● Exercise objective
From the listing below, copy only the lines from the line that contains "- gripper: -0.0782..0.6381" to the line that contains "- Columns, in", counting those two lines as part of the copy.

● Input records

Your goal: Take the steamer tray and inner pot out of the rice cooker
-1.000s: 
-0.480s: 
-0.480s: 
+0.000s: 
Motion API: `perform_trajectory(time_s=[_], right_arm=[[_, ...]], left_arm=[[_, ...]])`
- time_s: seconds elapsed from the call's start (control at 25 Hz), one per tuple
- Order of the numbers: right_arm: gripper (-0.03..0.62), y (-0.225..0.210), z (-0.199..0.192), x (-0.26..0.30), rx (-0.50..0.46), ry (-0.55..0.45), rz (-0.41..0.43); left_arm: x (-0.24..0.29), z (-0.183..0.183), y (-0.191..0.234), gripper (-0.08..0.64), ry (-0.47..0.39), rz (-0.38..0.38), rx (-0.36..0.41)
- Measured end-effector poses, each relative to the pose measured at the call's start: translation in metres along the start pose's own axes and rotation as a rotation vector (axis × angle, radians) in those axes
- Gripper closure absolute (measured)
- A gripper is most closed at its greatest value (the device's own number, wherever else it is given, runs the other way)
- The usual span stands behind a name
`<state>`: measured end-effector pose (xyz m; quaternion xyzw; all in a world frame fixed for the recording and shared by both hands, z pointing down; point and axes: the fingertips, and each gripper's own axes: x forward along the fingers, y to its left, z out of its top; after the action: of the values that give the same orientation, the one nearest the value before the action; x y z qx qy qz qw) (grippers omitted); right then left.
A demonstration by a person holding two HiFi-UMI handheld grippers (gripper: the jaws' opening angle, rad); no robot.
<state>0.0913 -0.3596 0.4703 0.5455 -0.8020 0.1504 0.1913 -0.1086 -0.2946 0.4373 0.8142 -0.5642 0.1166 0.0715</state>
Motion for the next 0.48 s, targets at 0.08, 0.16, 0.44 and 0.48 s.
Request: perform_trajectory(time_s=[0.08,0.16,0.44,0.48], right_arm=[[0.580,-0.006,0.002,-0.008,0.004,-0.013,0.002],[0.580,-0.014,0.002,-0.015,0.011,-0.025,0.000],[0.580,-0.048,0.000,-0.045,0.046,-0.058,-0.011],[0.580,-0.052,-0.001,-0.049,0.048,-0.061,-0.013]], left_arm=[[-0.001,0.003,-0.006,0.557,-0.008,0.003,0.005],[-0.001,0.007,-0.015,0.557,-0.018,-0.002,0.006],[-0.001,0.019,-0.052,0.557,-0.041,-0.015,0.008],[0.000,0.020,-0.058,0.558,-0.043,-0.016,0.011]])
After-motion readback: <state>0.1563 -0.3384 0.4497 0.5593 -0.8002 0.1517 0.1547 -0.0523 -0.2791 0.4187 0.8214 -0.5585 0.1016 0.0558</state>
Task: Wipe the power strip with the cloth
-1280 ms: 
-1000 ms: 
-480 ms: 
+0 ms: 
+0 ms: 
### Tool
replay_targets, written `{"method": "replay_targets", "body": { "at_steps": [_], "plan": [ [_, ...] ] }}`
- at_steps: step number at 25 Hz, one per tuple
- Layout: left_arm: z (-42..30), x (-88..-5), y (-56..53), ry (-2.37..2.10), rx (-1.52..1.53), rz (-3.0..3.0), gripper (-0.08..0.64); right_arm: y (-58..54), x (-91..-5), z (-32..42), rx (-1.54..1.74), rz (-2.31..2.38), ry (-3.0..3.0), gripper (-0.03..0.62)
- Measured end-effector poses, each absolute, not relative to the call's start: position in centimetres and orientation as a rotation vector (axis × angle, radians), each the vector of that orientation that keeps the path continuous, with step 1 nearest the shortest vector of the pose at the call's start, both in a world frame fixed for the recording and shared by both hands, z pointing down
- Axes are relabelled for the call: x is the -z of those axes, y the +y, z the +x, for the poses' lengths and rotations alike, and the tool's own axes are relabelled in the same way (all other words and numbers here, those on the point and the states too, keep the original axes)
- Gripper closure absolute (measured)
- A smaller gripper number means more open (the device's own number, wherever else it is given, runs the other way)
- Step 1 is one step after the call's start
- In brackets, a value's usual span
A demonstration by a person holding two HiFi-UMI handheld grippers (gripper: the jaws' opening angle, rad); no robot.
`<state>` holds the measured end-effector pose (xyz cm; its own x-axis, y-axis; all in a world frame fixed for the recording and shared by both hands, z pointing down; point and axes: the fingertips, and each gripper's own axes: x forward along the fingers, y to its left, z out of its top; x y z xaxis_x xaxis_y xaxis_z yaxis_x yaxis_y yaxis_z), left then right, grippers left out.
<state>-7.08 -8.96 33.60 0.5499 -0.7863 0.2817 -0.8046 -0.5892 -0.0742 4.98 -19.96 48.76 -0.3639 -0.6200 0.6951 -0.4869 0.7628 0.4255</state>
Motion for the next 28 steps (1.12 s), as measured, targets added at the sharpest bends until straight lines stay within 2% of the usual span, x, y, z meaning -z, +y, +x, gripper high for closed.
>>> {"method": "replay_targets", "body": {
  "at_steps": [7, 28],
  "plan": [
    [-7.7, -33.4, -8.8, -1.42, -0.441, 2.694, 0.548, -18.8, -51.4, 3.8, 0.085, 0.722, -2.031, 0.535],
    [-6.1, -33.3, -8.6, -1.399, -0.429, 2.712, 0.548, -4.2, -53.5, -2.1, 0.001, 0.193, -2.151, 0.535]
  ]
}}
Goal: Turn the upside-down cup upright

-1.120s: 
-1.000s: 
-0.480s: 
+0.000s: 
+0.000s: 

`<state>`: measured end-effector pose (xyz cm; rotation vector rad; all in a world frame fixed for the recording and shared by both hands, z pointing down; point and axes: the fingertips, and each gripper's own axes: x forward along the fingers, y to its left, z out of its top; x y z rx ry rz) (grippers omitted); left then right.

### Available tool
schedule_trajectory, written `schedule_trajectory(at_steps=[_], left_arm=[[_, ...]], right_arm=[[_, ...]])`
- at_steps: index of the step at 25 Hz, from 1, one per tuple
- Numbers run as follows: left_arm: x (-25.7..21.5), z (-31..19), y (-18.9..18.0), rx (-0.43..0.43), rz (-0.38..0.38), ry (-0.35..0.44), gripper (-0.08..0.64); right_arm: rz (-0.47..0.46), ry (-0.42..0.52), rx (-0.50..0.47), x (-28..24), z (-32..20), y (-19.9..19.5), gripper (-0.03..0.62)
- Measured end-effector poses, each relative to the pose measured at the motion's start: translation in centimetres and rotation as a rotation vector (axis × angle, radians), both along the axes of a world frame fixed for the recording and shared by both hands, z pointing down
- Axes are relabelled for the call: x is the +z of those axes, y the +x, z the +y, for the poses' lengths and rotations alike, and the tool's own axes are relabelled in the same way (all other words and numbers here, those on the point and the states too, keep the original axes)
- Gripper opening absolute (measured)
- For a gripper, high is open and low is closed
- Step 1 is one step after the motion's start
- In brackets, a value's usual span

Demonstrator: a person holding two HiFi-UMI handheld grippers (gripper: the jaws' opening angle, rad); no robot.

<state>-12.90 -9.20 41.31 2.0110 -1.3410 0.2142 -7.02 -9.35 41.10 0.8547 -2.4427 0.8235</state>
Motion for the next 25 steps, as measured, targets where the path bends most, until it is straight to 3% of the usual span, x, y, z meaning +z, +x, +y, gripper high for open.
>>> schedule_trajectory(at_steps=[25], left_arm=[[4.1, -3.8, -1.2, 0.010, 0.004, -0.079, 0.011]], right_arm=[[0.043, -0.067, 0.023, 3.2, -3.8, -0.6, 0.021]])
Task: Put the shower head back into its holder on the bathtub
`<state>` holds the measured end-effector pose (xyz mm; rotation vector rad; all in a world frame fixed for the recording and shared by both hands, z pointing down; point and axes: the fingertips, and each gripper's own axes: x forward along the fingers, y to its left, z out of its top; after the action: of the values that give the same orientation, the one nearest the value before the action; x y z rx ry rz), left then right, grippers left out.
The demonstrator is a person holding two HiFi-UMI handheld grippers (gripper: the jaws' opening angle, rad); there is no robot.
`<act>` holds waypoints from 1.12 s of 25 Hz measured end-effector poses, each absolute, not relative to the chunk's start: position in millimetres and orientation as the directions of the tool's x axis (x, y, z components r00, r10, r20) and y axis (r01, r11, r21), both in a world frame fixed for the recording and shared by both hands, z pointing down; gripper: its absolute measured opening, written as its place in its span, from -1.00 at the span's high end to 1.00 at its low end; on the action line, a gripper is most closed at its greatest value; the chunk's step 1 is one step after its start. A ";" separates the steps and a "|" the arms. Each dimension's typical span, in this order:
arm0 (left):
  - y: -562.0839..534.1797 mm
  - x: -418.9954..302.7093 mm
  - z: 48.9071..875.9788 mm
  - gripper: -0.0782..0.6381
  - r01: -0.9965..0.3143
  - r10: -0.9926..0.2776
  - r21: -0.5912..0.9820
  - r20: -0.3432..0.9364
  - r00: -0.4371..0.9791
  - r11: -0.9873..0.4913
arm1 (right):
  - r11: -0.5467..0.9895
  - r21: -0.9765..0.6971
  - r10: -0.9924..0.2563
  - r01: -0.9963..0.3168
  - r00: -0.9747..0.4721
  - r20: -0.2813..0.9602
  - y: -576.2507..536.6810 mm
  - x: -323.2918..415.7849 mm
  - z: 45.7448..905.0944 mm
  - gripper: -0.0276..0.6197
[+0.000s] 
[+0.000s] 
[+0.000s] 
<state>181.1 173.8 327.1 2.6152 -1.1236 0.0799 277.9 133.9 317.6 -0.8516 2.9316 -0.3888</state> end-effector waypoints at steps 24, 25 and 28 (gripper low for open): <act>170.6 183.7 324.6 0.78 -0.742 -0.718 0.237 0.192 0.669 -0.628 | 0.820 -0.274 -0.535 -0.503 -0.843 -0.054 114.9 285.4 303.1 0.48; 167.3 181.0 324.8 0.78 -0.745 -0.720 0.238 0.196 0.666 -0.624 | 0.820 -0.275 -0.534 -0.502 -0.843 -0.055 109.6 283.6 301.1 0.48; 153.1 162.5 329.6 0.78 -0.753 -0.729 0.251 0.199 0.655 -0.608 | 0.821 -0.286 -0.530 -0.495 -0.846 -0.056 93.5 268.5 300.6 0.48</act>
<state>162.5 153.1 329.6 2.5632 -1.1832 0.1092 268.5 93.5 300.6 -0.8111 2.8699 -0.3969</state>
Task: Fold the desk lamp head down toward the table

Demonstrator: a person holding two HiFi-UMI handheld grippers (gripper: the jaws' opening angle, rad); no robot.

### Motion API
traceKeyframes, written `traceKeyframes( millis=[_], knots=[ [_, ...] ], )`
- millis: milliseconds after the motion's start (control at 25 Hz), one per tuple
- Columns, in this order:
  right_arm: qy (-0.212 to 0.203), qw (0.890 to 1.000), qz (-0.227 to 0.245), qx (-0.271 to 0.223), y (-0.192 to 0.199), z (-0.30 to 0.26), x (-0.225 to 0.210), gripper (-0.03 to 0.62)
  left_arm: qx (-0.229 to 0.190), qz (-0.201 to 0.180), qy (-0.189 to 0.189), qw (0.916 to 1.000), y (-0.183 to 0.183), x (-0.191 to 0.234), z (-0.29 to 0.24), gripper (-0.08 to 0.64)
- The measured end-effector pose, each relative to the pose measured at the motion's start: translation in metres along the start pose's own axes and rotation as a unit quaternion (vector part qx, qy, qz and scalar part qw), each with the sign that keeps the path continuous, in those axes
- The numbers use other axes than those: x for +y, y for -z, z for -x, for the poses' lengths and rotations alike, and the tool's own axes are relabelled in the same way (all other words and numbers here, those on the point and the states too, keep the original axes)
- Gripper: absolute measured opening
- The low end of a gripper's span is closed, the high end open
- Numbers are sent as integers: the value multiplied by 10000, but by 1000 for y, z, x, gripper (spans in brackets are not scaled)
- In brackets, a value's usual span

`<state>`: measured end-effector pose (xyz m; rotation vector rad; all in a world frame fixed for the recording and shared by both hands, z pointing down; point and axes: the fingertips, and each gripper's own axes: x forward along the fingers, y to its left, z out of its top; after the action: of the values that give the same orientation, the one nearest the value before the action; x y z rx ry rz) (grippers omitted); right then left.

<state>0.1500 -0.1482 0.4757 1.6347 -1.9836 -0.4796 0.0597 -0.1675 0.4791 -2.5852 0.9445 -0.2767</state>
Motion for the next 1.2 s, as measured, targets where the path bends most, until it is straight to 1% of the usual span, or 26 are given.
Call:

● Exercise answer
  - gripper: -0.0782..0.6381
  - r01: -0.9965..0.3143
  - r10: -0.9926..0.2776
  - r21: -0.5912..0.9820
  - r20: -0.3432..0.9364
  - r00: -0.4371..0.9791
  - r11: -0.9873..0.4913
arm1 (right):
  - r11: -0.5467..0.9895
  - r21: -0.9765..0.6971
  - r10: -0.9924..0.2563
  - r01: -0.9963..0.3168
  - r00: -0.9747..0.4721
  - r20: -0.2813..0.9602
  - y: -576.2507..536.6810 mm
  - x: -323.2918..415.7849 mm
  - z: 45.7448..905.0944 mm
  - gripper: -0.0276..0.6197
[+0.000s] 
[+0.000s] 
[+0.000s] 
<state>181.1 173.8 327.1 2.6152 -1.1236 0.0799 277.9 133.9 317.6 -0.8516 2.9316 -0.3888</state> end-effector waypoints at steps 24, 25 and 28 (gripper low for open): <act>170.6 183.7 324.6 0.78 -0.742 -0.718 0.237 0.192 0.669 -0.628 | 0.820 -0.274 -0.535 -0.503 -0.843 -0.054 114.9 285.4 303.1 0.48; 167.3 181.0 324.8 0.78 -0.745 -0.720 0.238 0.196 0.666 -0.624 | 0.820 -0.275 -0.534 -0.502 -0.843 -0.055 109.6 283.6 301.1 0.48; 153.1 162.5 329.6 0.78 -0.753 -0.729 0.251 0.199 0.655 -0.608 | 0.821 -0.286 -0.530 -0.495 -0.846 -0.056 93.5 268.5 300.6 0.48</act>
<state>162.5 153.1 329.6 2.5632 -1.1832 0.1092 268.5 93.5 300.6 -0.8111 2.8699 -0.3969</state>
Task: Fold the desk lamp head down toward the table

Demonstrator: a person holding two HiFi-UMI handheld grippers (gripper: the jaws' opening angle, rad); no robot.

### Motion API
traceKeyframes, written `traceKeyframes( millis=[_], knots=[ [_, ...] ], )`
- millis: milliseconds after the motion's start (control at 25 Hz), one per tuple
- Columns, in this order:

There is no more to the output, and the exercise is done.